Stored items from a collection

╭──

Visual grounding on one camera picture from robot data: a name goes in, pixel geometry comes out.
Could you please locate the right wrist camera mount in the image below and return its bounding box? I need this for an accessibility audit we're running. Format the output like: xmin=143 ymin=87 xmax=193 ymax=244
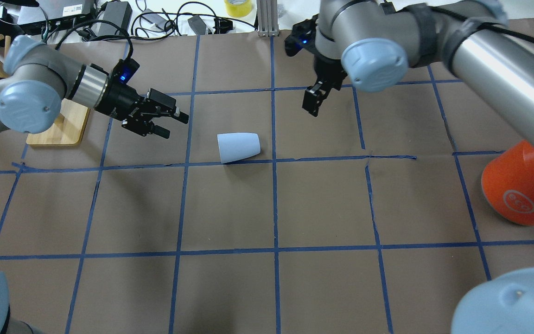
xmin=284 ymin=13 xmax=318 ymax=57

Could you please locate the aluminium frame post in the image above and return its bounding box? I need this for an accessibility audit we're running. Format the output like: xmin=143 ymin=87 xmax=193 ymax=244
xmin=256 ymin=0 xmax=280 ymax=37

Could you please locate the yellow tape roll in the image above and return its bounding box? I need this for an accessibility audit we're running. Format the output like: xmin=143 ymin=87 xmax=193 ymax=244
xmin=224 ymin=0 xmax=253 ymax=19

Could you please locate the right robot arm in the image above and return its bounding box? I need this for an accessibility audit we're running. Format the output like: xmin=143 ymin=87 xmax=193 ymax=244
xmin=285 ymin=0 xmax=534 ymax=146

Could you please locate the wooden cup rack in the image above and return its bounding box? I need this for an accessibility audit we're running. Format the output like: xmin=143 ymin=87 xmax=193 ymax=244
xmin=0 ymin=35 xmax=91 ymax=148

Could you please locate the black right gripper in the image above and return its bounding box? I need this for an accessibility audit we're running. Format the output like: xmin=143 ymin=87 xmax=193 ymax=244
xmin=302 ymin=55 xmax=347 ymax=117

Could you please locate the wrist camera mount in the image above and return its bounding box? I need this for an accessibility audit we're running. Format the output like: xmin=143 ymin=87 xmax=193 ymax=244
xmin=284 ymin=13 xmax=318 ymax=57
xmin=109 ymin=58 xmax=140 ymax=84

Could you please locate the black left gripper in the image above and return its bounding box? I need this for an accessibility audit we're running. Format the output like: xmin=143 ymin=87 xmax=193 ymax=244
xmin=95 ymin=83 xmax=190 ymax=139

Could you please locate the black power adapter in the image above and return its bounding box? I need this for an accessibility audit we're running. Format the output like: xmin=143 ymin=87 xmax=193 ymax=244
xmin=93 ymin=0 xmax=132 ymax=37

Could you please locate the white paper cup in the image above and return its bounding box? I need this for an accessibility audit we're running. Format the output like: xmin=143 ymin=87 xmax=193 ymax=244
xmin=216 ymin=133 xmax=261 ymax=164

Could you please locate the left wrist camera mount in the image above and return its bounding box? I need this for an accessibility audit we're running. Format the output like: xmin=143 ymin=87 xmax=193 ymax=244
xmin=109 ymin=58 xmax=140 ymax=84

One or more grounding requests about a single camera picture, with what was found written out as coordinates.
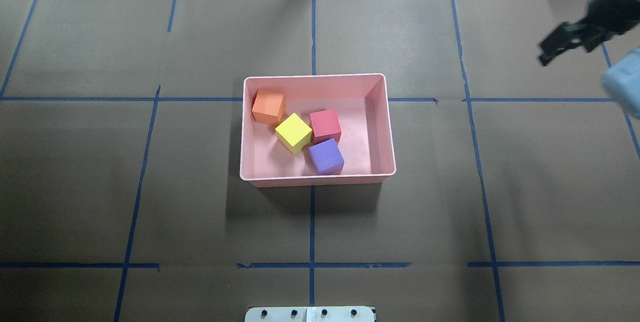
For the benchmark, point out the pink plastic bin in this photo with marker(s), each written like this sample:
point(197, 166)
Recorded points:
point(362, 107)

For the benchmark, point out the red foam block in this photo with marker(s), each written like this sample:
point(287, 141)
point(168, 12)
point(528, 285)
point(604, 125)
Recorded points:
point(325, 125)

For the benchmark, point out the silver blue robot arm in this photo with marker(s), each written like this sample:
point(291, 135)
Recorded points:
point(622, 82)

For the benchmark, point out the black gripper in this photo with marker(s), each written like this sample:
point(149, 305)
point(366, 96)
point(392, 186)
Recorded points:
point(611, 11)

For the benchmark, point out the orange foam block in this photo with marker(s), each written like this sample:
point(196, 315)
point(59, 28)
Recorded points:
point(268, 107)

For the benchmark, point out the purple foam block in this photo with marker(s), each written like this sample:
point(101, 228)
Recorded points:
point(326, 157)

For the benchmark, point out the yellow foam block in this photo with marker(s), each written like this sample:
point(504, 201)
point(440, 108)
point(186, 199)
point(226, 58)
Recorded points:
point(294, 133)

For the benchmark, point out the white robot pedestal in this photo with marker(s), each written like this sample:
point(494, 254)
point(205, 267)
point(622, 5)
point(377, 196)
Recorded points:
point(311, 313)

╰──

__Task prompt__
Leaving the pictures aside, give back all the records exactly as they are.

__Exercise solution__
Visual grounding on one camera picture from robot data: a name goes in, pixel geometry comes out.
Could you please locate the right wrist camera mount in the image below and return its bounding box? I need this for an accessibility audit we're running. Format the output like: xmin=143 ymin=87 xmax=193 ymax=244
xmin=284 ymin=13 xmax=318 ymax=57

Could you please locate the aluminium frame post in the image above and return its bounding box? I need this for an accessibility audit we're running. Format the output like: xmin=143 ymin=87 xmax=193 ymax=244
xmin=256 ymin=0 xmax=280 ymax=37

Could you please locate the yellow tape roll in the image above and return its bounding box? I need this for an accessibility audit we're running. Format the output like: xmin=143 ymin=87 xmax=193 ymax=244
xmin=224 ymin=0 xmax=253 ymax=19

Could you please locate the right robot arm in the image above and return its bounding box? I need this for an accessibility audit we're running. Format the output like: xmin=143 ymin=87 xmax=193 ymax=244
xmin=285 ymin=0 xmax=534 ymax=146

Could you please locate the wooden cup rack in the image above and return its bounding box? I need this for an accessibility audit we're running. Format the output like: xmin=143 ymin=87 xmax=193 ymax=244
xmin=0 ymin=35 xmax=91 ymax=148

Could you please locate the black right gripper in the image above and return its bounding box? I need this for an accessibility audit we're running. Format the output like: xmin=143 ymin=87 xmax=193 ymax=244
xmin=302 ymin=55 xmax=347 ymax=117

Could you please locate the wrist camera mount in the image above and return its bounding box? I need this for an accessibility audit we're running. Format the output like: xmin=143 ymin=87 xmax=193 ymax=244
xmin=284 ymin=13 xmax=318 ymax=57
xmin=109 ymin=58 xmax=140 ymax=84

Could you please locate the black left gripper in the image above and return its bounding box? I need this for an accessibility audit we're running. Format the output like: xmin=143 ymin=87 xmax=193 ymax=244
xmin=95 ymin=83 xmax=190 ymax=139

Could you please locate the black power adapter in the image above and return its bounding box? I need this for an accessibility audit we're running. Format the output like: xmin=143 ymin=87 xmax=193 ymax=244
xmin=93 ymin=0 xmax=132 ymax=37

Could you please locate the white paper cup in the image above and return its bounding box? I need this for an accessibility audit we're running. Format the output like: xmin=143 ymin=87 xmax=193 ymax=244
xmin=216 ymin=133 xmax=261 ymax=164

Could you please locate the left wrist camera mount in the image above and return its bounding box? I need this for an accessibility audit we're running. Format the output like: xmin=143 ymin=87 xmax=193 ymax=244
xmin=109 ymin=58 xmax=140 ymax=84

One or more grounding requests about a single camera picture, with what was found written out as coordinates.
For the benchmark, point out the pink plastic bin in this photo with marker(s), each written like this sample:
point(197, 166)
Recorded points:
point(362, 107)

For the benchmark, point out the red foam block in this photo with marker(s), each written like this sample:
point(287, 141)
point(168, 12)
point(528, 285)
point(604, 125)
Recorded points:
point(325, 125)

For the benchmark, point out the silver blue robot arm in this photo with marker(s), each written like this sample:
point(291, 135)
Recorded points:
point(622, 82)

For the benchmark, point out the black gripper in this photo with marker(s), each written like this sample:
point(149, 305)
point(366, 96)
point(392, 186)
Recorded points:
point(611, 11)

For the benchmark, point out the orange foam block in this photo with marker(s), each written like this sample:
point(196, 315)
point(59, 28)
Recorded points:
point(268, 107)

For the benchmark, point out the purple foam block in this photo with marker(s), each written like this sample:
point(101, 228)
Recorded points:
point(326, 157)

For the benchmark, point out the yellow foam block in this photo with marker(s), each written like this sample:
point(504, 201)
point(440, 108)
point(186, 199)
point(226, 58)
Recorded points:
point(294, 133)

For the benchmark, point out the white robot pedestal in this photo with marker(s), each written like this sample:
point(494, 254)
point(205, 267)
point(622, 5)
point(377, 196)
Recorded points:
point(311, 313)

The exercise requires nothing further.